(Given data Opens)

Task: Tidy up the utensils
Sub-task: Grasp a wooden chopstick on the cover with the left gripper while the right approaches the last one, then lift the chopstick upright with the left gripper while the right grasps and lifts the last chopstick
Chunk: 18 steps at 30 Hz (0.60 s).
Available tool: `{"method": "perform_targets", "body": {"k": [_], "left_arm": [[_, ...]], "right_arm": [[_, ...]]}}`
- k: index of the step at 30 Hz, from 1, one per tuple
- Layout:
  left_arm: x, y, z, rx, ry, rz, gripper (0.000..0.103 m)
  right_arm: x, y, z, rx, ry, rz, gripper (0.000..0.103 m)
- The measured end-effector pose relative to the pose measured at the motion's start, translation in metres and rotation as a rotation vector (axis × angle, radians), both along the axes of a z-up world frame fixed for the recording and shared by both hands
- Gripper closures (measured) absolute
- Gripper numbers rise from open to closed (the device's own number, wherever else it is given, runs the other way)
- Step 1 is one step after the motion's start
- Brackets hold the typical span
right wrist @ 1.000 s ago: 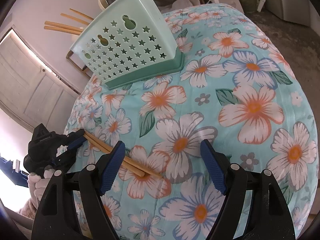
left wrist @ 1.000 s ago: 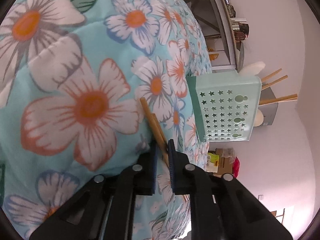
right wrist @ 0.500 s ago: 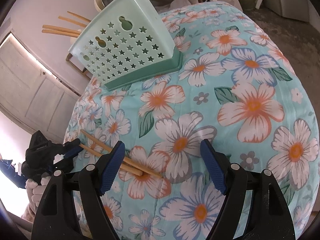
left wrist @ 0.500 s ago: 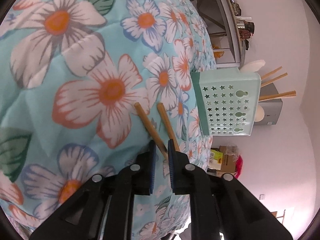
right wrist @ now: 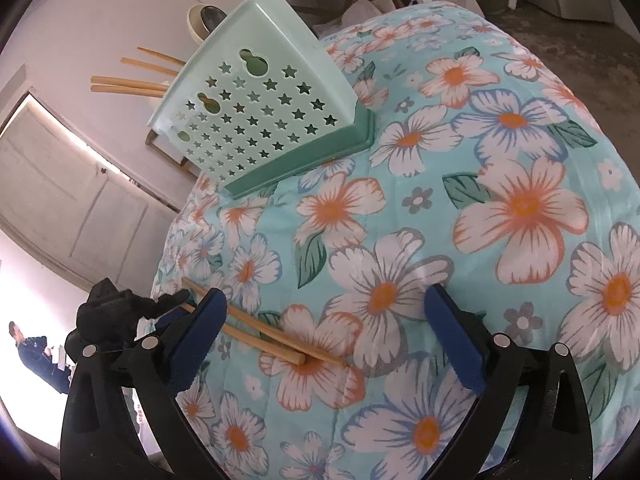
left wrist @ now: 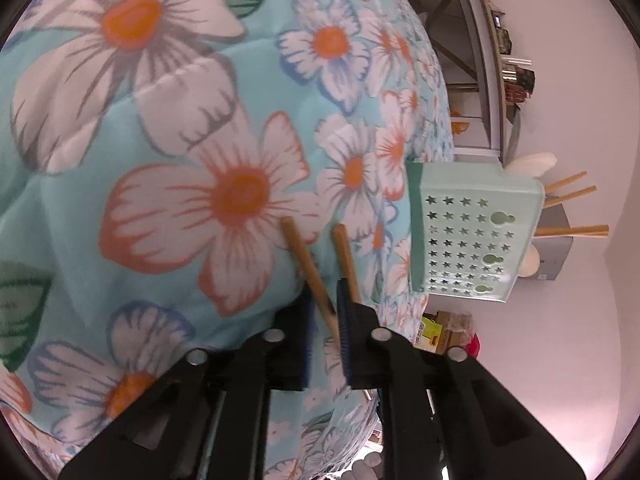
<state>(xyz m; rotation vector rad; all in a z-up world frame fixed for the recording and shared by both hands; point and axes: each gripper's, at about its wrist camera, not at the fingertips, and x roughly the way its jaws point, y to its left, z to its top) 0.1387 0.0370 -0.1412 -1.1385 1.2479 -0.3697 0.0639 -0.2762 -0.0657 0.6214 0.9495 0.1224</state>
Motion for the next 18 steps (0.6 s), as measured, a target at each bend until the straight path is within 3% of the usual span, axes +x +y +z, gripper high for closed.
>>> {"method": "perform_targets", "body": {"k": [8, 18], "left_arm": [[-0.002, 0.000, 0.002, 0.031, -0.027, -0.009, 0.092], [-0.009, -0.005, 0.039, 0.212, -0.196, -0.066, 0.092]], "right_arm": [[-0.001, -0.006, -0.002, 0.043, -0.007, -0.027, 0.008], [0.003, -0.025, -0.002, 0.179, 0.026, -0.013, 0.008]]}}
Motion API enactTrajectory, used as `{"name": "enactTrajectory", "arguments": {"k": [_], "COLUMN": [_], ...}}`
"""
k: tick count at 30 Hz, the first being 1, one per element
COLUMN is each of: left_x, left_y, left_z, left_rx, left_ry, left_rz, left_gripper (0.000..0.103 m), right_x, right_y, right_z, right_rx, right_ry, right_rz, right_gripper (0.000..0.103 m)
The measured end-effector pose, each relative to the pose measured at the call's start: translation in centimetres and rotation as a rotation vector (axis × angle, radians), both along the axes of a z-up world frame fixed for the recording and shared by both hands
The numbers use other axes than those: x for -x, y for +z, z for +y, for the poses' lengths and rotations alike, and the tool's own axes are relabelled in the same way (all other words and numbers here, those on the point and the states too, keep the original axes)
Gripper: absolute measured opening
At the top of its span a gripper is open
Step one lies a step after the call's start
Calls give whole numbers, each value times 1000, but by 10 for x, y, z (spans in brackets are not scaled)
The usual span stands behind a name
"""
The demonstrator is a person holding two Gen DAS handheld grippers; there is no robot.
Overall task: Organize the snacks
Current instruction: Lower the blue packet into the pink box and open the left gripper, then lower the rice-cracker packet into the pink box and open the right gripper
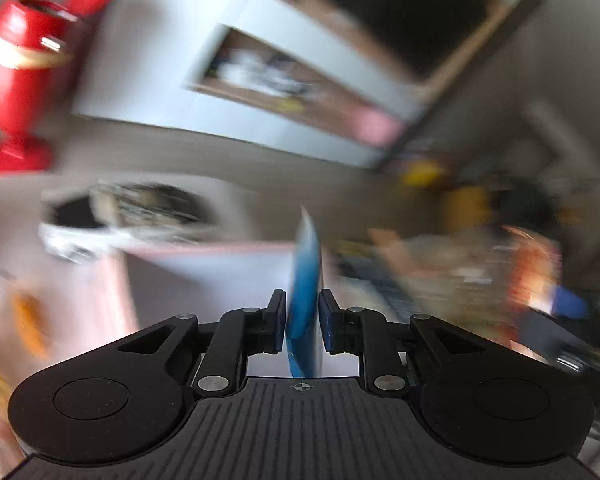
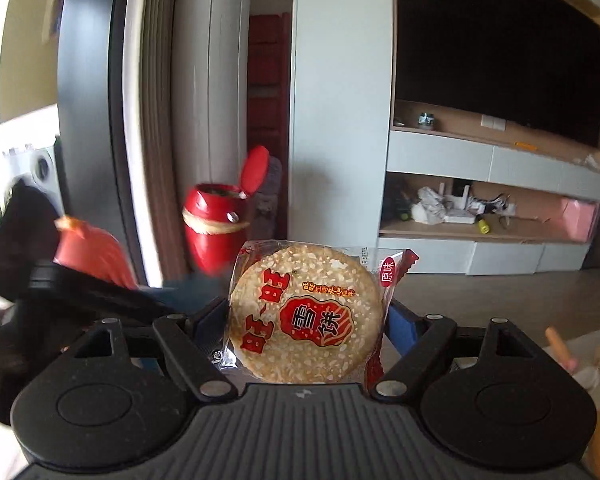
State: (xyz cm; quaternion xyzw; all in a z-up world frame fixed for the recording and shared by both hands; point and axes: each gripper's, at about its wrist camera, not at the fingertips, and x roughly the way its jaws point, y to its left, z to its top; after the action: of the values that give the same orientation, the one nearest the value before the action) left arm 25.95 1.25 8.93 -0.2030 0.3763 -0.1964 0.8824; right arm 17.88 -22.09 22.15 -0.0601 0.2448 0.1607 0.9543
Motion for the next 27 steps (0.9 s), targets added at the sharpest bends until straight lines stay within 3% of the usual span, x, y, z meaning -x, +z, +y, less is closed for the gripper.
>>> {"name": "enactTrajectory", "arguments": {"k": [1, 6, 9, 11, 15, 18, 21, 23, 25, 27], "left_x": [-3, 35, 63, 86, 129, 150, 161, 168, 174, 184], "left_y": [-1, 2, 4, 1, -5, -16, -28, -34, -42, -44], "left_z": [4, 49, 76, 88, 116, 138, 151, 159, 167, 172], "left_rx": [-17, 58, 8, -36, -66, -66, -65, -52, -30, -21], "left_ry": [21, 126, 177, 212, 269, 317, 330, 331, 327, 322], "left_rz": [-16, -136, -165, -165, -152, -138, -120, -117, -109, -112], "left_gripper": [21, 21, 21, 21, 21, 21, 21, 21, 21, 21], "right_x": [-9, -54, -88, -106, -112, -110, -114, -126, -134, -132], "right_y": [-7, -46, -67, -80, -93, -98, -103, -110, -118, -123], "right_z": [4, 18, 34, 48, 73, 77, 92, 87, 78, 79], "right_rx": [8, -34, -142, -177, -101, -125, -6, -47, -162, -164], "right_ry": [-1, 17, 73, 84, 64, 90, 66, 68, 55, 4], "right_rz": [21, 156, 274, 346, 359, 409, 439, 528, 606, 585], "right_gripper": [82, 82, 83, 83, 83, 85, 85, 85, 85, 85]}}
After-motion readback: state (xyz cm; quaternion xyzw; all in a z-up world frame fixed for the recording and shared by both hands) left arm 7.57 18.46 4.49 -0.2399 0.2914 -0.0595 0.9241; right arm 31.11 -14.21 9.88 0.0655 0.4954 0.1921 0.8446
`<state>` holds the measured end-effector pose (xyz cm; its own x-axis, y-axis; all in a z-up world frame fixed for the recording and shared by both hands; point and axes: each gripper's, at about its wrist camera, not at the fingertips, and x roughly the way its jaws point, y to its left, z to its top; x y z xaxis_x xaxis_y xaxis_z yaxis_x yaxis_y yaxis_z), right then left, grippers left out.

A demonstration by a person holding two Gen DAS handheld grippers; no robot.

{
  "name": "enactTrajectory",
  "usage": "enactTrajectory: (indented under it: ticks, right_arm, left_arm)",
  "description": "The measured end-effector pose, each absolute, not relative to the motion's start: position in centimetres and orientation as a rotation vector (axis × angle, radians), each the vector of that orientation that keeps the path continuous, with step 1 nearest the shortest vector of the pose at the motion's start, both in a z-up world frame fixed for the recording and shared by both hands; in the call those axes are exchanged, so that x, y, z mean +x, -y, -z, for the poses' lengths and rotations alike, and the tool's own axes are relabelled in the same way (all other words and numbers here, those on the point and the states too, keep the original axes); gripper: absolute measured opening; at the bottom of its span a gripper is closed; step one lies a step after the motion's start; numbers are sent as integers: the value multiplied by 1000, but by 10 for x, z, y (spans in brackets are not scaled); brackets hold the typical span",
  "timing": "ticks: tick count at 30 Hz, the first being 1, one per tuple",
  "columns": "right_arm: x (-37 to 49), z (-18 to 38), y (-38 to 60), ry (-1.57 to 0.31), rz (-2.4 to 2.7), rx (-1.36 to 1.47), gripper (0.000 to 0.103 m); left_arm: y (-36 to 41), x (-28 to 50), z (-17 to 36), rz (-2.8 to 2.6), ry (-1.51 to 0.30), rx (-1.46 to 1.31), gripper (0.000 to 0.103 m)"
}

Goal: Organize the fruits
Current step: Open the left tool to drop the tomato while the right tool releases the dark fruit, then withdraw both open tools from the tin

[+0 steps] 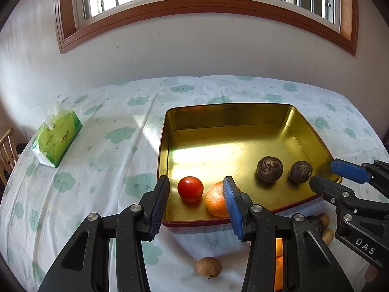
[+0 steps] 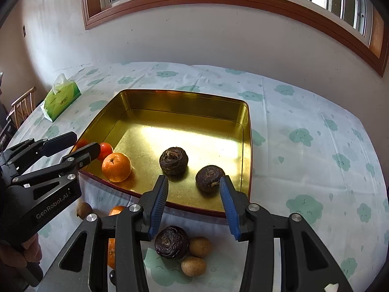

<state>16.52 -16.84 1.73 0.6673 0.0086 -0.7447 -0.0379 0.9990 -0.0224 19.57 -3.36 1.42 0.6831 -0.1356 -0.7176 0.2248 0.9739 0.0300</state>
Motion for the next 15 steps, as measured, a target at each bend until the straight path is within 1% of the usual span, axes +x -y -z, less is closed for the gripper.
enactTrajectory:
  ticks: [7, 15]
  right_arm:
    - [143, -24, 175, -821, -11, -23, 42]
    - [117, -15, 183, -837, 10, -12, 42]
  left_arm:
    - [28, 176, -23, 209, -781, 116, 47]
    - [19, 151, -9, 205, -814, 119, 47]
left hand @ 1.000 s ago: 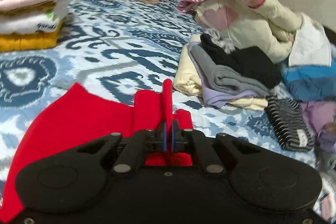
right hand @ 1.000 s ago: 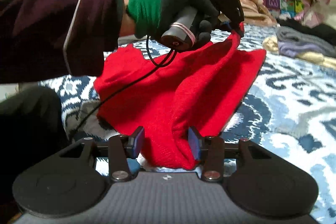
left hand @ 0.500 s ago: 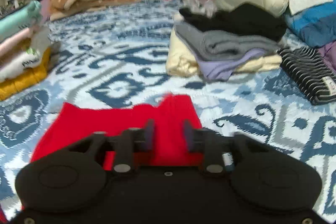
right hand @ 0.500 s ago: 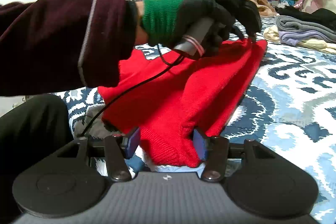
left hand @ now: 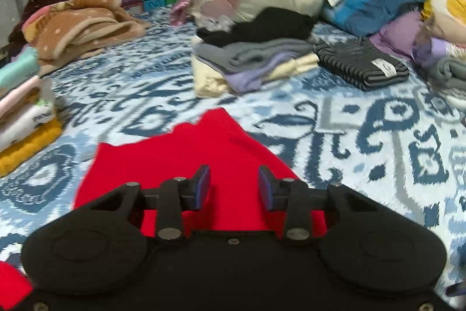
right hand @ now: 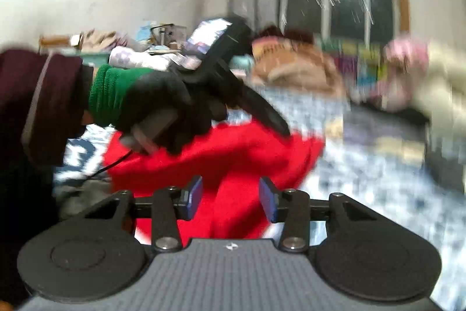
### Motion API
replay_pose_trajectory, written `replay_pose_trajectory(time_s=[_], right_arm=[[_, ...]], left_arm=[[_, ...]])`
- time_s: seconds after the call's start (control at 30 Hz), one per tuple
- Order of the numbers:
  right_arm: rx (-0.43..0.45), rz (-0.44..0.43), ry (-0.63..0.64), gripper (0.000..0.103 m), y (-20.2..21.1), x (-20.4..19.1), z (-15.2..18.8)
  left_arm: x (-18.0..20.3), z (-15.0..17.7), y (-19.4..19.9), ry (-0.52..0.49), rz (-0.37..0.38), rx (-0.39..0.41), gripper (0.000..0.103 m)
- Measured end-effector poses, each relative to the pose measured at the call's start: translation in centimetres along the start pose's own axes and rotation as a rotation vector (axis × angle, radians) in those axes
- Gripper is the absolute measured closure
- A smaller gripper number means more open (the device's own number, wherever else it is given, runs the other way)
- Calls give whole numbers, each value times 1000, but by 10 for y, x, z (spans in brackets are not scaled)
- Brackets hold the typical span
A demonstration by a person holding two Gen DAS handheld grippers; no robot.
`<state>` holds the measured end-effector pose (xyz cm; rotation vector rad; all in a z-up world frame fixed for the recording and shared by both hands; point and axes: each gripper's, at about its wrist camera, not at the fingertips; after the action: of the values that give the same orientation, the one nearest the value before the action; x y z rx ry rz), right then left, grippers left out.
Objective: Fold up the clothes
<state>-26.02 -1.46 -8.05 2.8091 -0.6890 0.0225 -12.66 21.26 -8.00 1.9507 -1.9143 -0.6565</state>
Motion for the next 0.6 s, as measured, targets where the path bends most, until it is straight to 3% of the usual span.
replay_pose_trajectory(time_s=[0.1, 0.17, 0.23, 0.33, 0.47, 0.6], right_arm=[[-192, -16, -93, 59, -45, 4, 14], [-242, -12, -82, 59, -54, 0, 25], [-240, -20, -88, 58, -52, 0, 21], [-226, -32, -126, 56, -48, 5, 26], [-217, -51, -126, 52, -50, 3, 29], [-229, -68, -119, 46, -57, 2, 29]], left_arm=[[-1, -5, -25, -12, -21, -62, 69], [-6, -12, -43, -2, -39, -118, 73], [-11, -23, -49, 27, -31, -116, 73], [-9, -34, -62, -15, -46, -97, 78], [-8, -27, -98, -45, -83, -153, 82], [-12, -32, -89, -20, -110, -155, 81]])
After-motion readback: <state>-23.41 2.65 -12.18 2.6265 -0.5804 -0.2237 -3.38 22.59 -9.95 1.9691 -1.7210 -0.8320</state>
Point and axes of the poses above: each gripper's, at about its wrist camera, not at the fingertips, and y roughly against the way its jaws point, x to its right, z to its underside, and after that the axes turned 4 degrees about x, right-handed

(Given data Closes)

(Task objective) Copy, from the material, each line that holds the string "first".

(Response)
k: tick count at 30 Hz, the first being 1, one per element
  "timing": "ticks: tick count at 30 Hz, the first being 1, one per tuple",

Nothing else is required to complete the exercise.